■ Task objective: All of the entries must be duplicated exactly.

■ Records provided:
──────────

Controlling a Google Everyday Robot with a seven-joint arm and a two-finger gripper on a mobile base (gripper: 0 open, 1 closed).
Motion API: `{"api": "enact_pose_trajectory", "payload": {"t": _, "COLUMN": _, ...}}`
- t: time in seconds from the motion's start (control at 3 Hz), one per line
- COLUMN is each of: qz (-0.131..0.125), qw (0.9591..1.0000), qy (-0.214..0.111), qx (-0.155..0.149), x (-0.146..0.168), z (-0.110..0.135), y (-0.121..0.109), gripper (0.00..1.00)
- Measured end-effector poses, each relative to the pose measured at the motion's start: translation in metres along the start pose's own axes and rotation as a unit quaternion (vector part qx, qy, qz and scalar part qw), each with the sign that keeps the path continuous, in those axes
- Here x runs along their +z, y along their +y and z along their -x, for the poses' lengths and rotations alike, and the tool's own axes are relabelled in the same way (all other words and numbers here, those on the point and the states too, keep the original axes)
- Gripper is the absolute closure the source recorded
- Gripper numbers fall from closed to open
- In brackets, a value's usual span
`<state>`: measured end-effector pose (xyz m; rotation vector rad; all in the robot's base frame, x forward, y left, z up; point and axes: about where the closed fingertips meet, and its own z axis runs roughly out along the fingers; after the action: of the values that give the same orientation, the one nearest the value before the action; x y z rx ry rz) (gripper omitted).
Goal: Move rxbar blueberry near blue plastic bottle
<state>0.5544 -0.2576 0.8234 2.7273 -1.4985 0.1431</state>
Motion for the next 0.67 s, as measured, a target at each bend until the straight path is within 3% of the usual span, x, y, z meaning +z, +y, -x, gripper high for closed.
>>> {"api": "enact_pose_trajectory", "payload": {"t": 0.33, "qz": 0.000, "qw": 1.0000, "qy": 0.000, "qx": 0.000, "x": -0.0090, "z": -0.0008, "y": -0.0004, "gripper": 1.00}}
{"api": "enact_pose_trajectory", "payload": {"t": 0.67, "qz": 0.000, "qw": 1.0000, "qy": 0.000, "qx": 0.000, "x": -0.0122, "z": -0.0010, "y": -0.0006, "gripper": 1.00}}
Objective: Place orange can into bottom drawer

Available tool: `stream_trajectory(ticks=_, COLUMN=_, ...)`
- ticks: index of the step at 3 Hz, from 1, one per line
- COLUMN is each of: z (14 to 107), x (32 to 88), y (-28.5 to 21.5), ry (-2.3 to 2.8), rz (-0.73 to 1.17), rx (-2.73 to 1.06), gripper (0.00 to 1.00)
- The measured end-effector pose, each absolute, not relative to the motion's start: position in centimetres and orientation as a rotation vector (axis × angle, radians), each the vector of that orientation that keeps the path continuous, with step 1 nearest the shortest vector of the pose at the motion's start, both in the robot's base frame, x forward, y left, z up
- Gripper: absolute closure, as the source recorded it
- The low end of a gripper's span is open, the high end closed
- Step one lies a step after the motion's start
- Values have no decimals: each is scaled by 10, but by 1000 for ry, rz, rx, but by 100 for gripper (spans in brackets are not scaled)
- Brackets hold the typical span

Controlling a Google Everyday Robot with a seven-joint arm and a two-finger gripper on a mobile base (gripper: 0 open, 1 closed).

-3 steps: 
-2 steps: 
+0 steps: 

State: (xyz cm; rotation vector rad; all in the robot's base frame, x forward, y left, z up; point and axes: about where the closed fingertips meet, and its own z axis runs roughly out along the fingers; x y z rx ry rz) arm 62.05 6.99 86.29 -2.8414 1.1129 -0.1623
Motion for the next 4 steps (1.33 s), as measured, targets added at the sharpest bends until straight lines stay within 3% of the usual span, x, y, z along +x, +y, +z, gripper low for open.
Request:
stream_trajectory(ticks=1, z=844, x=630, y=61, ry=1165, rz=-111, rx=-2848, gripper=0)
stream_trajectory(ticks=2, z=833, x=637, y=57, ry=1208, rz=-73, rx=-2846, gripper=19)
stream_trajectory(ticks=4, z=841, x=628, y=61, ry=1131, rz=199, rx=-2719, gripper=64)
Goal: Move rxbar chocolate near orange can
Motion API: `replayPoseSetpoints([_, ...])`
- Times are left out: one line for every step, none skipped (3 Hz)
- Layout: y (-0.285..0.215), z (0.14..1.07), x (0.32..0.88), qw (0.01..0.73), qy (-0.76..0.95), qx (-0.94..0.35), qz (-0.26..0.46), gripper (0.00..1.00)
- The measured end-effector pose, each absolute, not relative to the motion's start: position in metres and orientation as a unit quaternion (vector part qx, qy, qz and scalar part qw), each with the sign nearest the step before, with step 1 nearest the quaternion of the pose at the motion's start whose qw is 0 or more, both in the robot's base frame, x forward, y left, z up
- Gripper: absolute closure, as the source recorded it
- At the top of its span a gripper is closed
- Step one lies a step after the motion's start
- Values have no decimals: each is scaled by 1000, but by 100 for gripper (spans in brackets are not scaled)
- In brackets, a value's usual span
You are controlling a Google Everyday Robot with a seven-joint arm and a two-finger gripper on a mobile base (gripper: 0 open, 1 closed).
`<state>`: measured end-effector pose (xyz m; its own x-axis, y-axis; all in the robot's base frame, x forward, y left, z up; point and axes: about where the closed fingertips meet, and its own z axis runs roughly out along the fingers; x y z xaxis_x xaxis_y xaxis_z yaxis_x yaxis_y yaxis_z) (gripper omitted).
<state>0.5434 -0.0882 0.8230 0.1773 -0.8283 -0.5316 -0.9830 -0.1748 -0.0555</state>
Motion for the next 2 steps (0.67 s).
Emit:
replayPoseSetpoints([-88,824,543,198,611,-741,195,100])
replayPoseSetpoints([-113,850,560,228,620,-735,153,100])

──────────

■ Output for this task:
Controlling a Google Everyday Robot with a seven-joint arm and a two-finger gripper on a mobile base (gripper: 0 open, 1 closed).
Motion API: `{"api": "enact_pose_trajectory", "payload": {"t": _, "COLUMN": _, ...}}`
- t: time in seconds from the motion's start (control at 3 Hz), one per line
- COLUMN is each of: qz (-0.131..0.125), qw (0.9591..1.0000), qy (-0.214..0.111), qx (-0.155..0.149), x (-0.146..0.168), z (-0.110..0.135), y (-0.121..0.109), gripper (0.00..1.00)
- Measured end-effector poses, each relative to the pose measured at the motion's start: translation in metres along the start pose's own axes and rotation as a unit quaternion (vector part qx, qy, qz and scalar part qw), each with the sign that keeps the path continuous, in those axes
- Here x runs along their +z, y along their +y and z along their -x, for the poses' lengths and rotations alike, and the tool's own axes are relabelled in the same way (all other words and numbers here, those on the point and the states too, keep the original axes)
- Gripper is the absolute closure the source recorded
- Gripper numbers fall from closed to open
- In brackets, a value's usual span
`<state>`: measured end-effector pose (xyz m; rotation vector rad; all in the robot's base frame, x forward, y left, z up; point and axes: about where the closed fingertips meet, and its own z axis runs roughly out along the fingers; after the action: of the values that give the same orientation, the one nearest the value before the action; x y z rx ry rz) (gripper omitted).
Goal: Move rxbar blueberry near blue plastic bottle
<state>0.5544 -0.2576 0.8234 2.7273 -1.4985 0.1431</state>
Motion for the next 0.67 s, as measured, a target at each bend until the straight path is within 3% of the usual span, x, y, z meaning +z, +y, -x, gripper high for closed.
>>> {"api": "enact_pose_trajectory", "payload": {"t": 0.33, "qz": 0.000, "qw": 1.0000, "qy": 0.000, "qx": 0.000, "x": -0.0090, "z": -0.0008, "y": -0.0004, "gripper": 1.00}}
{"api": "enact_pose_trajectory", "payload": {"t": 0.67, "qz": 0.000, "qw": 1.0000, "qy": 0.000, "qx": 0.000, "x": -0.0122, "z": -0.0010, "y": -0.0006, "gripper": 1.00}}
Objective: Place orange can into bottom drawer

Available tool: `stream_trajectory(ticks=_, COLUMN=_, ...)`
- ticks: index of the step at 3 Hz, from 1, one per line
- COLUMN is each of: z (14 to 107), x (32 to 88), y (-28.5 to 21.5), ry (-2.3 to 2.8), rz (-0.73 to 1.17), rx (-2.73 to 1.06), gripper (0.00 to 1.00)
- The measured end-effector pose, each absolute, not relative to the motion's start: position in centimetres and orientation as a rotation vector (axis × angle, radians), each the vector of that orientation that keeps the path continuous, with step 1 nearest the shortest vector of the pose at the motion's start, both in the robot's base frame, x forward, y left, z up
- Gripper: absolute closure, as the source recorded it
- The low end of a gripper's span is open, the high end closed
- Step one lies a step after the motion's start
- Values have no decimals: each is scaled by 10, but by 1000 for ry, rz, rx, but by 100 for gripper (spans in brackets are not scaled)
- Brackets hold the typical span

Controlling a Google Everyday Robot with a seven-joint arm and a two-finger gripper on a mobile base (gripper: 0 open, 1 closed).

-3 steps: 
-2 steps: 
+0 steps: 

State: (xyz cm; rotation vector rad; all in the robot's base frame, x forward, y left, z up; point and axes: about where the closed fingertips meet, and its own z axis runs roughly out along the fingers; x y z rx ry rz) arm 62.05 6.99 86.29 -2.8414 1.1129 -0.1623
Motion for the next 4 steps (1.33 s), as measured, targets added at the sharpest bends until straight lines stay within 3% of the usual span, x, y, z along +x, +y, +z, gripper low for open.
Request:
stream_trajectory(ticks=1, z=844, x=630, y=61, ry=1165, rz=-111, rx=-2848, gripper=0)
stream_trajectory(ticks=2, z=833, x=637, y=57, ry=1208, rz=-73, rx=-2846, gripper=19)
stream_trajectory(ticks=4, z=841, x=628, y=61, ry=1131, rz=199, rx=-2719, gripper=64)
Goal: Move rxbar chocolate near orange can
Motion API: `replayPoseSetpoints([_, ...])`
- Times are left out: one line for every step, none skipped (3 Hz)
- Layout: y (-0.285..0.215), z (0.14..1.07), x (0.32..0.88), qw (0.01..0.73), qy (-0.76..0.95), qx (-0.94..0.35), qz (-0.26..0.46), gripper (0.00..1.00)
- The measured end-effector pose, each absolute, not relative to the motion's start: position in metres and orientation as a unit quaternion (vector part qx, qy, qz and scalar part qw), each with the sign nearest the step before, with step 1 nearest the quaternion of the pose at the motion's start whose qw is 0 or more, both in the robot's base frame, x forward, y left, z up
- Gripper: absolute closure, as the source recorded it
- At the top of its span a gripper is closed
- Step one lies a step after the motion's start
- Values have no decimals: each is scaled by 1000, but by 100 for gripper (spans in brackets are not scaled)
- In brackets, a value's usual span
You are controlling a Google Everyday Robot with a seven-joint arm and a two-finger gripper on a mobile base (gripper: 0 open, 1 closed).
`<state>`: measured end-effector pose (xyz m; its own x-axis, y-axis; all in the robot's base frame, x forward, y left, z up; point and axes: about where the closed fingertips meet, and its own z axis runs roughly out along the fingers; x y z xaxis_x xaxis_y xaxis_z yaxis_x yaxis_y yaxis_z) (gripper omitted).
<state>0.5434 -0.0882 0.8230 0.1773 -0.8283 -0.5316 -0.9830 -0.1748 -0.0555</state>
Motion for the next 2 steps (0.67 s).
Emit:
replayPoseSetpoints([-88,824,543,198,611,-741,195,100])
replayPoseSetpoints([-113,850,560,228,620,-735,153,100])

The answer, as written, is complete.